▸ **Work request**: Determine how many lines in the records that follow hold the string "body". Only that number should be returned.

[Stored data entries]
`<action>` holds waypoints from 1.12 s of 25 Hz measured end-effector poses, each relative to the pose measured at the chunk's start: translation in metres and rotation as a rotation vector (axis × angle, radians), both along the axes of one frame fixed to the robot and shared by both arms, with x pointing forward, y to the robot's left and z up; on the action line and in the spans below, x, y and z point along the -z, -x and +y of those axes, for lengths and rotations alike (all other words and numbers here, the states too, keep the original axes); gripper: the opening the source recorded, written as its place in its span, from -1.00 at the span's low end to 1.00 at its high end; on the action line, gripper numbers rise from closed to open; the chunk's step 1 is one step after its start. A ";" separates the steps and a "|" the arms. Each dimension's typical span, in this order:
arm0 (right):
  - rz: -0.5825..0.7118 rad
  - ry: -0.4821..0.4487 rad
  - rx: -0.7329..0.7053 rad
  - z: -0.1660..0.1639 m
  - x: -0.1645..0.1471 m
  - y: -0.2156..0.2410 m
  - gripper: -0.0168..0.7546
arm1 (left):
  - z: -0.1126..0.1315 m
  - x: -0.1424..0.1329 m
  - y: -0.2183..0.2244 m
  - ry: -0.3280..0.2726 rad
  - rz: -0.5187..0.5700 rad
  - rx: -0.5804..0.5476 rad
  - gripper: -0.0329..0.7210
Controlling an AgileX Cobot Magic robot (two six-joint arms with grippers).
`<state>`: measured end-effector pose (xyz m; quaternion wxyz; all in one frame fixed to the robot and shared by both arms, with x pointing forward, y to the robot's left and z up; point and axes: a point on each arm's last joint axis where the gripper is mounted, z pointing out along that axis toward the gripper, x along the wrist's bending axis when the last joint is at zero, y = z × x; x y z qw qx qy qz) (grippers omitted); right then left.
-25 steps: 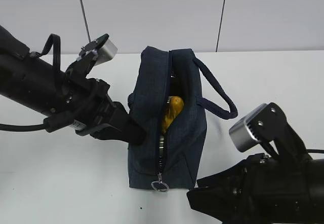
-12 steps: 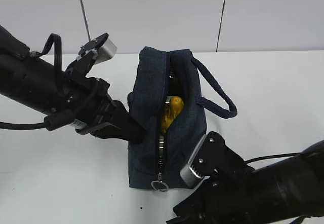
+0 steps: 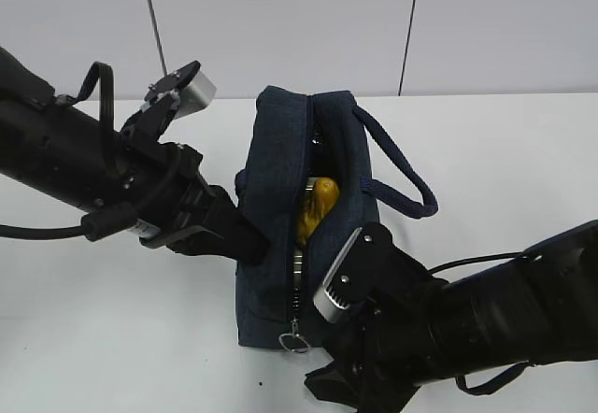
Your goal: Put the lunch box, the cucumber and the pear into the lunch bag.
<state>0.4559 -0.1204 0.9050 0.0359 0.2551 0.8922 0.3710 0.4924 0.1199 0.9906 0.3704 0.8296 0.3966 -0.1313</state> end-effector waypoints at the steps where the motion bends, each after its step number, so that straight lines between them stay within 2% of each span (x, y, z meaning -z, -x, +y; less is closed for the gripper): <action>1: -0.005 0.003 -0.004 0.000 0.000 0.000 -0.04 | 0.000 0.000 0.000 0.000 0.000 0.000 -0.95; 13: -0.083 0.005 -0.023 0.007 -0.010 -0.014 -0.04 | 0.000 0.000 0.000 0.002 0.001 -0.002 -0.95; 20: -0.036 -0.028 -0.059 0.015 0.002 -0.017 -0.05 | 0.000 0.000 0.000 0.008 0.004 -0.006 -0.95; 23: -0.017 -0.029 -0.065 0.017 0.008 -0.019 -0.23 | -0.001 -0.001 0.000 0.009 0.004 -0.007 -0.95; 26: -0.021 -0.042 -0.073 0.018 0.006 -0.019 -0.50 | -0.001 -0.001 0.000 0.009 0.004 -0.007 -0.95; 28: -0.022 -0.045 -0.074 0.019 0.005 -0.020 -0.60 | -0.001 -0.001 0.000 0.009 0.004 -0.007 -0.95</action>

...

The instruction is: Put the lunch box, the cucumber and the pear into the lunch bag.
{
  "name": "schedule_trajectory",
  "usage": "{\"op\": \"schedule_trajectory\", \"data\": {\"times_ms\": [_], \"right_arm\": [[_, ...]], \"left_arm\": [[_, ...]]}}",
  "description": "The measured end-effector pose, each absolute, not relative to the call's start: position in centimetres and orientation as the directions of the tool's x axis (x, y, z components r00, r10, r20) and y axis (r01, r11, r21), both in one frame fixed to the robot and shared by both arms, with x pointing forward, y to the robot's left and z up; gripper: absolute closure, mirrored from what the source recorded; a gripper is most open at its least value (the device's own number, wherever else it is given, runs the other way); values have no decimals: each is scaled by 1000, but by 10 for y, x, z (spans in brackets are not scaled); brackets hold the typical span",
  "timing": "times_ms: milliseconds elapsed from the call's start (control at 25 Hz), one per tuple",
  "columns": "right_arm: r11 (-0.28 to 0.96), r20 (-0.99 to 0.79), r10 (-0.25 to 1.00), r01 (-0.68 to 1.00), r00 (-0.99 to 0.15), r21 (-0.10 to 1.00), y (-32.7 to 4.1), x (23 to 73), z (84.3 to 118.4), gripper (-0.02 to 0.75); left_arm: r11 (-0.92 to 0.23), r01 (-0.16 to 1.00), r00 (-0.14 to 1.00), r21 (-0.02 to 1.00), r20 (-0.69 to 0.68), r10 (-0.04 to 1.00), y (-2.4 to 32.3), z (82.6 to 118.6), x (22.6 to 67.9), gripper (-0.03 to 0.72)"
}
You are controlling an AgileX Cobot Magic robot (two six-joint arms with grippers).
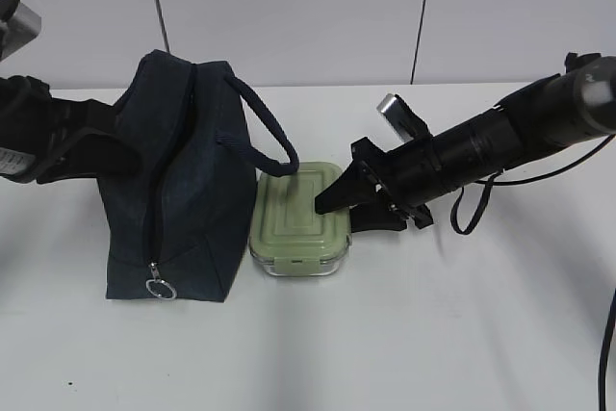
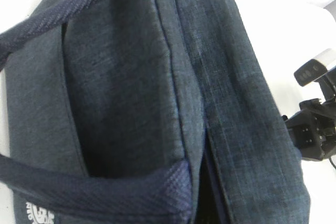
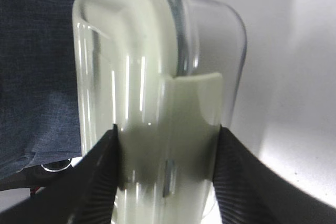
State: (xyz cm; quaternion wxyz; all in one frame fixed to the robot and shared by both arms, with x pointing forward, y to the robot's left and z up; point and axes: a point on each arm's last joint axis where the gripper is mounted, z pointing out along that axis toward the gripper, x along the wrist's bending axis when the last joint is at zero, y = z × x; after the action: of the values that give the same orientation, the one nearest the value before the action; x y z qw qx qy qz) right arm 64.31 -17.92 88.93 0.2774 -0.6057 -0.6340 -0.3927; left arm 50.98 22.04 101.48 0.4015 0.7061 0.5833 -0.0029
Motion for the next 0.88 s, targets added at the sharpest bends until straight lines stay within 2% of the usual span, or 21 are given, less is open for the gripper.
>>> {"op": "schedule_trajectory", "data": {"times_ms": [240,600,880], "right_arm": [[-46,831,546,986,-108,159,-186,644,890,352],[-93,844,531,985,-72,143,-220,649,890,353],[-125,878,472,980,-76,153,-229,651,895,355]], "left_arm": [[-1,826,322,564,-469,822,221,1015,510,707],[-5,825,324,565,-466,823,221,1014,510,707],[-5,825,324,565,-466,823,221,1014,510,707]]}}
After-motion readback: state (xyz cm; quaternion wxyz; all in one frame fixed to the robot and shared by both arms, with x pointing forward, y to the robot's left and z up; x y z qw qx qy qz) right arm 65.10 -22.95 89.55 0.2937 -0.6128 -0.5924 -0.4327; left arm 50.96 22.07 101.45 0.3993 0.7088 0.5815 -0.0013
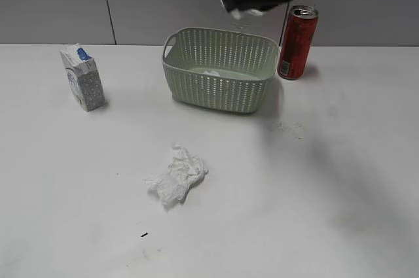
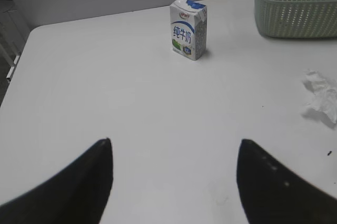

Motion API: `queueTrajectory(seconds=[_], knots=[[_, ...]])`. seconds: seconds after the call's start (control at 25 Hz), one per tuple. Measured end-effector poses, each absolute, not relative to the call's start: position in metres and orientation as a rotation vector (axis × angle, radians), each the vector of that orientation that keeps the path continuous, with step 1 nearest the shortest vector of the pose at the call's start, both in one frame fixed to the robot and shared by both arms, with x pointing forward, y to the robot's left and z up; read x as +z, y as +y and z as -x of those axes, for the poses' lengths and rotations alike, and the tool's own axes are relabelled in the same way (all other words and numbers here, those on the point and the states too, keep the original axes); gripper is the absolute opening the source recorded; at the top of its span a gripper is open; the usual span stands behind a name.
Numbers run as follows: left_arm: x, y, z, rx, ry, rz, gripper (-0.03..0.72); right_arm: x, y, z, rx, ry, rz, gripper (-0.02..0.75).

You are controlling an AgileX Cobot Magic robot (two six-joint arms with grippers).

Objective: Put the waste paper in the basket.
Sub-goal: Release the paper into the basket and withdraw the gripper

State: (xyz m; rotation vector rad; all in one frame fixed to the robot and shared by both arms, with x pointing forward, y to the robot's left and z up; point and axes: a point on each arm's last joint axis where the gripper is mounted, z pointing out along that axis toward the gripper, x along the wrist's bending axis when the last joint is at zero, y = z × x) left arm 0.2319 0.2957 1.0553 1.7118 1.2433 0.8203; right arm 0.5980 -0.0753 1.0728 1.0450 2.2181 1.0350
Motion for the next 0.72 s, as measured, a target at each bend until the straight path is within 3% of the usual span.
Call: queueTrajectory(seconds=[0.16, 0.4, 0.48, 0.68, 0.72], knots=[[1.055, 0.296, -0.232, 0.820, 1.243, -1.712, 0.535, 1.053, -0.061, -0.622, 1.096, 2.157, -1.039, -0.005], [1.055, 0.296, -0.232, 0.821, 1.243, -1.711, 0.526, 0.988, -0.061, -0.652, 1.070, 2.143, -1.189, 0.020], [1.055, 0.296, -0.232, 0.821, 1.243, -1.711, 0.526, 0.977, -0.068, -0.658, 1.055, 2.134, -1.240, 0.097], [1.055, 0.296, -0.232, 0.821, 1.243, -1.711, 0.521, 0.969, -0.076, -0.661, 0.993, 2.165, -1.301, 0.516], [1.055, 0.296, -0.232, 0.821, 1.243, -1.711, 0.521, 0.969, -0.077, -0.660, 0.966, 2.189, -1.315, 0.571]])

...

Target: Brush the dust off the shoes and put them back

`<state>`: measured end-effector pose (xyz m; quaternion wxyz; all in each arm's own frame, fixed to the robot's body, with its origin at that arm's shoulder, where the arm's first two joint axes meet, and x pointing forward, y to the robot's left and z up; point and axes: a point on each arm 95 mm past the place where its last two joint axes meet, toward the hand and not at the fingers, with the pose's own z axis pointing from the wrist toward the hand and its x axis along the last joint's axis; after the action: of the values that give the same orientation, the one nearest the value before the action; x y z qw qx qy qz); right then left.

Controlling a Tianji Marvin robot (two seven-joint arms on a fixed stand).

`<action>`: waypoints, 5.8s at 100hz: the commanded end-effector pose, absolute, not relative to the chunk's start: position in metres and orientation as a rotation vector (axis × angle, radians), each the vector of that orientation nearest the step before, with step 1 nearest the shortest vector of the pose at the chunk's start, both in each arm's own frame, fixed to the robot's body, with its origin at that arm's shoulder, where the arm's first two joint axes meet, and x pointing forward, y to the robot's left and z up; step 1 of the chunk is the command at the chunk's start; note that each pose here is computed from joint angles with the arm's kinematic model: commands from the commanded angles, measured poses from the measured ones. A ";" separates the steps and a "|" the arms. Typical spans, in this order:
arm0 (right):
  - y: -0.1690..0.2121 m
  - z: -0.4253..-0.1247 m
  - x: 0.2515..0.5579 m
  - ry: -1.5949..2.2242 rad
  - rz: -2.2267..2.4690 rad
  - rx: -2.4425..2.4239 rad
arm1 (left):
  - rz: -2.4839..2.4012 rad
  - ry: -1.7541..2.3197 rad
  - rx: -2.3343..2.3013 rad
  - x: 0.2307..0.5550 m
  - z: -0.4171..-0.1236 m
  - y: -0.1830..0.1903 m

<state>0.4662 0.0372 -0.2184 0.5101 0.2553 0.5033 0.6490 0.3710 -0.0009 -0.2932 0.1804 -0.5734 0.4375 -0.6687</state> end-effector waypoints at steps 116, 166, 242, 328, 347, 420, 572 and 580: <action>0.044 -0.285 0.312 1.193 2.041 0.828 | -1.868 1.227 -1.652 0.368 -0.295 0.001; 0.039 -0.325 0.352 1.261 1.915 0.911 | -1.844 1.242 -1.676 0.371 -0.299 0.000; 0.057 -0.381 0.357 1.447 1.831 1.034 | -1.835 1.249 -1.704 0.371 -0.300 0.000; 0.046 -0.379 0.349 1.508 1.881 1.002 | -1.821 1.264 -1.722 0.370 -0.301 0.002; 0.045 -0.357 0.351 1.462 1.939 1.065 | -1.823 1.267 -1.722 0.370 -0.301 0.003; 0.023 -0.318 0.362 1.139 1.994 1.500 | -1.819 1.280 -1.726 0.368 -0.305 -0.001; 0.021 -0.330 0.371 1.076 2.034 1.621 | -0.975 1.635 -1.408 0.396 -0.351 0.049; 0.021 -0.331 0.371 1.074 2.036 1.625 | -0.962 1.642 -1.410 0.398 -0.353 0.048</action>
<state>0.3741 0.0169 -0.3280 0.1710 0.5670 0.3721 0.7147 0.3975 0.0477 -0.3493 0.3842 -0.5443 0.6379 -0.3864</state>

▸ **Exercise output**: 2